Choosing the right algorithm for your sequence similarity searches
In a contest between genetic sequence search algorithms, two of the main contenders would be BLAST® and Smith-Waterman. Both algorithms have proven their value in enabling genetic sequence searches. The BLAST search algorithm has, for a long time, been considered an industry-standard workhorse, faithfully serving the biological and medical research community. The Smith-Waterman algorithm has also been used for quite a while and is sometimes favored by the life sciences intellectual property researchers. So how do these two algorithms compare?
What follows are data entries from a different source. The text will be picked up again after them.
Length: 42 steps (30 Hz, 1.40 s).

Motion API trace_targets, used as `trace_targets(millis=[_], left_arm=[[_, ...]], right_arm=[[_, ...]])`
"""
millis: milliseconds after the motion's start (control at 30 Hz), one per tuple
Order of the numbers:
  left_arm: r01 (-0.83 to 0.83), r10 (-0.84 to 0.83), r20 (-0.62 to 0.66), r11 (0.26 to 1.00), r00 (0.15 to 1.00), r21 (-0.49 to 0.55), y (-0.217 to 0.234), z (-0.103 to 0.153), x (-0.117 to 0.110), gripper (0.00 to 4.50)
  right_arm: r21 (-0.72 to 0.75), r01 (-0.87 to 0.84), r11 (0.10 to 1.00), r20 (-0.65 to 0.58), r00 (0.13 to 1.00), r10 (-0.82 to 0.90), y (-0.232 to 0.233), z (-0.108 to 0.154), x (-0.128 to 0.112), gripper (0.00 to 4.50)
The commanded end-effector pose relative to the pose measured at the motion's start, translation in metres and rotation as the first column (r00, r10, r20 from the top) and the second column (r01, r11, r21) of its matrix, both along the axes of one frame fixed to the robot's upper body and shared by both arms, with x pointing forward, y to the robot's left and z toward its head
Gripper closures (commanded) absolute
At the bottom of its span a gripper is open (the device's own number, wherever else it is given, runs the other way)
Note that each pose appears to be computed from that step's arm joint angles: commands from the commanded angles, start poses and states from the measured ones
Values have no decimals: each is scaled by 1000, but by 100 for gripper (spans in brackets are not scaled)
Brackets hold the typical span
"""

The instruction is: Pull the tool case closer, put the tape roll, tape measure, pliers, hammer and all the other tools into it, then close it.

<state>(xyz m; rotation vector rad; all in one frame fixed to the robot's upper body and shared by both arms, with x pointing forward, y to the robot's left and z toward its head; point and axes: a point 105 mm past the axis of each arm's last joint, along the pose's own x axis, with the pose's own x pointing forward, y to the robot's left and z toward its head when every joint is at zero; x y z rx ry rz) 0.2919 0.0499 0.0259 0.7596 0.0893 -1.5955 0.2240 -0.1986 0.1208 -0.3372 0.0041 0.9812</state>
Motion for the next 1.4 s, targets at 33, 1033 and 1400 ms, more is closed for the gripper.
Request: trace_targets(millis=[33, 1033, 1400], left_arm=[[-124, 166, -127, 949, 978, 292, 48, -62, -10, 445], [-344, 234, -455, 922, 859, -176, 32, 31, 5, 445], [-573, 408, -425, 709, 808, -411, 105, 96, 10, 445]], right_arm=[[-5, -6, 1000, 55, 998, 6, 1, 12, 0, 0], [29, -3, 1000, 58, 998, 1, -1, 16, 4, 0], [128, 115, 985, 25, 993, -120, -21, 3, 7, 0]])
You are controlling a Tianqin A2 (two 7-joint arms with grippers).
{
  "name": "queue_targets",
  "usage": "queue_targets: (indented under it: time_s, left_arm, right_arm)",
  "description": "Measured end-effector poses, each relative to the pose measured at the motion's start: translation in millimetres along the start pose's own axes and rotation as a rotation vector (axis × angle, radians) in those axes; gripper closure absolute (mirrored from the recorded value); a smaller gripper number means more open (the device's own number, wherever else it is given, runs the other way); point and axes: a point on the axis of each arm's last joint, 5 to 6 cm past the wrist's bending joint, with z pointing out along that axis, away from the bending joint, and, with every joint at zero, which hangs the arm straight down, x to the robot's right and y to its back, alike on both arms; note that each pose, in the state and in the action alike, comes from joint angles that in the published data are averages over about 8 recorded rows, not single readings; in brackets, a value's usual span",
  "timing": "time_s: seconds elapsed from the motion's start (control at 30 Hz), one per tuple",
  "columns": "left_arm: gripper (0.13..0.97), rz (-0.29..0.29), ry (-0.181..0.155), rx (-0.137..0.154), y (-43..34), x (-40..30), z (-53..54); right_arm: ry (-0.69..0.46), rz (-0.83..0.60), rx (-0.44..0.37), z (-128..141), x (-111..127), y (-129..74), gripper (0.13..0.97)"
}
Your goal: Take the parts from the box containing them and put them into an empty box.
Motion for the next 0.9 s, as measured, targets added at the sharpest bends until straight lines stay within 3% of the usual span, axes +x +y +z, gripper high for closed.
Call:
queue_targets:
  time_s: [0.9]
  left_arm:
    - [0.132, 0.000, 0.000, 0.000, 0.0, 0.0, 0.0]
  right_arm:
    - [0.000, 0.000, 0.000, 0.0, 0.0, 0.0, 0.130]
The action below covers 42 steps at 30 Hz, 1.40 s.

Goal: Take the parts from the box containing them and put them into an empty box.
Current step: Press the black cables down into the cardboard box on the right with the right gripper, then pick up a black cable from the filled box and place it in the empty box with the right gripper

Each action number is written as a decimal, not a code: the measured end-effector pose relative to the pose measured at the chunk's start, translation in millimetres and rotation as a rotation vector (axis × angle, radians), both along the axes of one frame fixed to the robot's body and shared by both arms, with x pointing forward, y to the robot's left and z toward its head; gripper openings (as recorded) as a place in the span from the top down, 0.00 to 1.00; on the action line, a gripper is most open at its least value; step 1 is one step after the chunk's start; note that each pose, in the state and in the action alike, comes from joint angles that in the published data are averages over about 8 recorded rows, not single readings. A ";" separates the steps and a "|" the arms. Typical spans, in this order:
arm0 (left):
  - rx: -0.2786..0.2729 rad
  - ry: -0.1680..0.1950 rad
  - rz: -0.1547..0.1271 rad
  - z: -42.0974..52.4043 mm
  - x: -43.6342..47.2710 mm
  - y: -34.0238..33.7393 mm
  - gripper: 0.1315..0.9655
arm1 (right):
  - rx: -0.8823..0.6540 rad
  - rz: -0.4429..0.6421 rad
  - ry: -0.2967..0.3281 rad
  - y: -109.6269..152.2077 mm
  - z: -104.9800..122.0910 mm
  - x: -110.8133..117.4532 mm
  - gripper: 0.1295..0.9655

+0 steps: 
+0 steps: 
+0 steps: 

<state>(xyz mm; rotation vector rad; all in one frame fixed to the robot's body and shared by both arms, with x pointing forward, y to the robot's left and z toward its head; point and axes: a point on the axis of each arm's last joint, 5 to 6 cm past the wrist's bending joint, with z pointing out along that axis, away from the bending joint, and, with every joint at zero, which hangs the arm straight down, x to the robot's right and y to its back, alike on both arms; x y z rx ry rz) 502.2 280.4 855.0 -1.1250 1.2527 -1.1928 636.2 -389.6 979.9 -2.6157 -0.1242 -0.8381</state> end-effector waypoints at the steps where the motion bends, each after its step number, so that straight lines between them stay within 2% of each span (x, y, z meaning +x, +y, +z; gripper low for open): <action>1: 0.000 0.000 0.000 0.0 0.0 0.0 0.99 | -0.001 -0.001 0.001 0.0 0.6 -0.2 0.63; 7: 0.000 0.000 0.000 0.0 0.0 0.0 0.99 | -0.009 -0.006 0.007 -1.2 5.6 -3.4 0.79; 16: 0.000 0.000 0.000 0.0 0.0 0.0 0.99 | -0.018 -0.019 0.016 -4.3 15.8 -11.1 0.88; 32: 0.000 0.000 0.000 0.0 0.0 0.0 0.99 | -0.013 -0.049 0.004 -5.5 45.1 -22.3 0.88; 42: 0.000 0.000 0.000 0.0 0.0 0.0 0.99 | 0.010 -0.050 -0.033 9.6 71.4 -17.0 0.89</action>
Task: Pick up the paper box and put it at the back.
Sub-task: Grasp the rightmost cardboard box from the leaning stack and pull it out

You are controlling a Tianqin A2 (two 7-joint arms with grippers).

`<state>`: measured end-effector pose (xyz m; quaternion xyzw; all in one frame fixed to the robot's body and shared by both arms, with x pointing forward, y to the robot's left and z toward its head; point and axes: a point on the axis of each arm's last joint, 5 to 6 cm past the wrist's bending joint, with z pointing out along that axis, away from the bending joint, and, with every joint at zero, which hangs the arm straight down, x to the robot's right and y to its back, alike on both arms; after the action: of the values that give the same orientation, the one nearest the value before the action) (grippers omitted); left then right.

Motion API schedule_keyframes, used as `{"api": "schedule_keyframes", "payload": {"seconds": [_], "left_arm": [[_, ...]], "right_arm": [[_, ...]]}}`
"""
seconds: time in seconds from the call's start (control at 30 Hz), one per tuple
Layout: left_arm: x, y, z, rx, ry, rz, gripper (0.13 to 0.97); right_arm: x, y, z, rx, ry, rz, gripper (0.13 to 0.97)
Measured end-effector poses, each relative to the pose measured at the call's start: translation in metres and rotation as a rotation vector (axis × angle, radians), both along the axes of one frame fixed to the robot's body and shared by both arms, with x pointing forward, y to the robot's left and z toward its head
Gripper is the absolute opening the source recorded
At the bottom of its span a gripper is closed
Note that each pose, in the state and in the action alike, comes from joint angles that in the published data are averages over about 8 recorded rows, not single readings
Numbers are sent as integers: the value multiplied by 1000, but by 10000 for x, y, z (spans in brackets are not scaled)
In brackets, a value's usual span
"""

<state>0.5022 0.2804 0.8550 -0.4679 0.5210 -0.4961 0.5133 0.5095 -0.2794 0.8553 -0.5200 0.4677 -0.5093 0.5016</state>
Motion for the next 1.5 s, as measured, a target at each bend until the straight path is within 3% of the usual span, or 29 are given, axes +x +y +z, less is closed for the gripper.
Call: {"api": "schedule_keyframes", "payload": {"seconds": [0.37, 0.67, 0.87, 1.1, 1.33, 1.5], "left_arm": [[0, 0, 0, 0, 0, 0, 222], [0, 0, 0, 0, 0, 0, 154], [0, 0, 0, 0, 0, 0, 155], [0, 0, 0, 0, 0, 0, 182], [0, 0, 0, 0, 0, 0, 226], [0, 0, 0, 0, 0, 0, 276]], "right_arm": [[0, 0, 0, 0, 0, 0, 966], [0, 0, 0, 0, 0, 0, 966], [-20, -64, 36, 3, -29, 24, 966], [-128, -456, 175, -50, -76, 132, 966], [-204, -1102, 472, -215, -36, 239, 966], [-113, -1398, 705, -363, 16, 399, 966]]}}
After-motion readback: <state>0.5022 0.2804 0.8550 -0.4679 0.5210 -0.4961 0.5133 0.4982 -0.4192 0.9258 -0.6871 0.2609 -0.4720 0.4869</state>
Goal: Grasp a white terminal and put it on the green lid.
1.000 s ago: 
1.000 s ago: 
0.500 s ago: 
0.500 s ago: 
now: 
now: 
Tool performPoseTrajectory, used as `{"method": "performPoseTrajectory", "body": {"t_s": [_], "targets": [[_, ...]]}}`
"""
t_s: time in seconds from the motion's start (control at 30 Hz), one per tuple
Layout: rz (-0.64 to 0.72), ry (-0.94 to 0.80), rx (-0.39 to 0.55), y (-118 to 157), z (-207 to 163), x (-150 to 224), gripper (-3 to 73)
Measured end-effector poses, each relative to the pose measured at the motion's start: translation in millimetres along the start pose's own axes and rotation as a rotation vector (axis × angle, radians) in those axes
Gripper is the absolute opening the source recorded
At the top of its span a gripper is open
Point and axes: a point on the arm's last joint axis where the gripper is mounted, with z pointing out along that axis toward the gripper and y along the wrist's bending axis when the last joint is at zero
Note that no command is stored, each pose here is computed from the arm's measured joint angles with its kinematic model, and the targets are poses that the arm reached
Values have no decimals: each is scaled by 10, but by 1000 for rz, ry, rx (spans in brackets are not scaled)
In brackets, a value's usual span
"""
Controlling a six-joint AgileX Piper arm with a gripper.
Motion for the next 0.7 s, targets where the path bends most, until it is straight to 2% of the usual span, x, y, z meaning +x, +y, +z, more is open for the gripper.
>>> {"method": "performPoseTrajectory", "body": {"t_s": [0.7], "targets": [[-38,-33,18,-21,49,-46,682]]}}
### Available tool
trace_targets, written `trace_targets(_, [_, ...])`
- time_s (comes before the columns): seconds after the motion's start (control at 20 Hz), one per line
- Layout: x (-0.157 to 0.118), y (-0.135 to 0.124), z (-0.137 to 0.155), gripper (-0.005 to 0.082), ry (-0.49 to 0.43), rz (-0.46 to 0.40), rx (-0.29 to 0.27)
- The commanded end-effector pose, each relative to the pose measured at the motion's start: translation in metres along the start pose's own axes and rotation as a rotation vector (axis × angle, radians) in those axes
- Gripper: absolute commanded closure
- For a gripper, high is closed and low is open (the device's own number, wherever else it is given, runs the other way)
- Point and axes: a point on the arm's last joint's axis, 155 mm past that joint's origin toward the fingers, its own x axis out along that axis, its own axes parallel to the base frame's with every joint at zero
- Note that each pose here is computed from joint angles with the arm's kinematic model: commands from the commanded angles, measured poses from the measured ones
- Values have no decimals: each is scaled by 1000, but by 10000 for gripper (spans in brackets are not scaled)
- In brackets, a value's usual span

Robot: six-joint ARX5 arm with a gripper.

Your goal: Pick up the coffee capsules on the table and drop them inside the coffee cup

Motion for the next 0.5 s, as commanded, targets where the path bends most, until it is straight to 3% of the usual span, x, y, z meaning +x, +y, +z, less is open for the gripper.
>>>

Each algorithm has its own advantages. The popularity of the BLAST search algorithms is helped by its speed and efficiency. The BLAST search results usually become available quickly, without significant delays, after a search query is submitted. Conversely, sequence searches performed using the Smith-Waterman algorithm, while sometimes being frustratingly slow, may produce more comprehensive (more complete) local alignment matches between the submitted query sequences and the existing database sequences, typically representing prior art.
Thus, a researcher who is especially concerned with minimizing a chance of missing important possible matches would want to avail him/herself of the benefits provided by the Smith-Waterman algorithm. This is especially true when it comes to short sequence searches where the accuracy of the Smith-Waterman results may prove to be significantly superior to the accuracy of the BLAST algorithm results. But what about the downside of the Smith-Waterman algorithm, where some queries have been known to take an inordinate amount of time to complete?
Luckily, the advancement of cloud computing, in combination with further improvements to the specialized genetic alignment search technology developed by SequenceBase, allowed our engineering team to reduce the time required to run Smith-Waterman queries to such a degree that they now approach the performance efficiency of BLAST searches. These innovations, optimized for GENESEQ, USGENE and WOGENE databases, can make it unnecessary to choose between accuracy on the one hand, and avoiding delays, previously associated with running excessively long queries, on the other hand.
Thus, the question may no longer be, “Should we use Smith-Waterman OR should we use BLAST?” because it has now become quite feasible to run both algorithms on the same set of sequences. In fact, if you’d like to try running both algorithms, as an experiment, and compare the results, please contact us for a 30-day free trial access. We’d love to hear from you, and any feedback after the trial would be most welcome.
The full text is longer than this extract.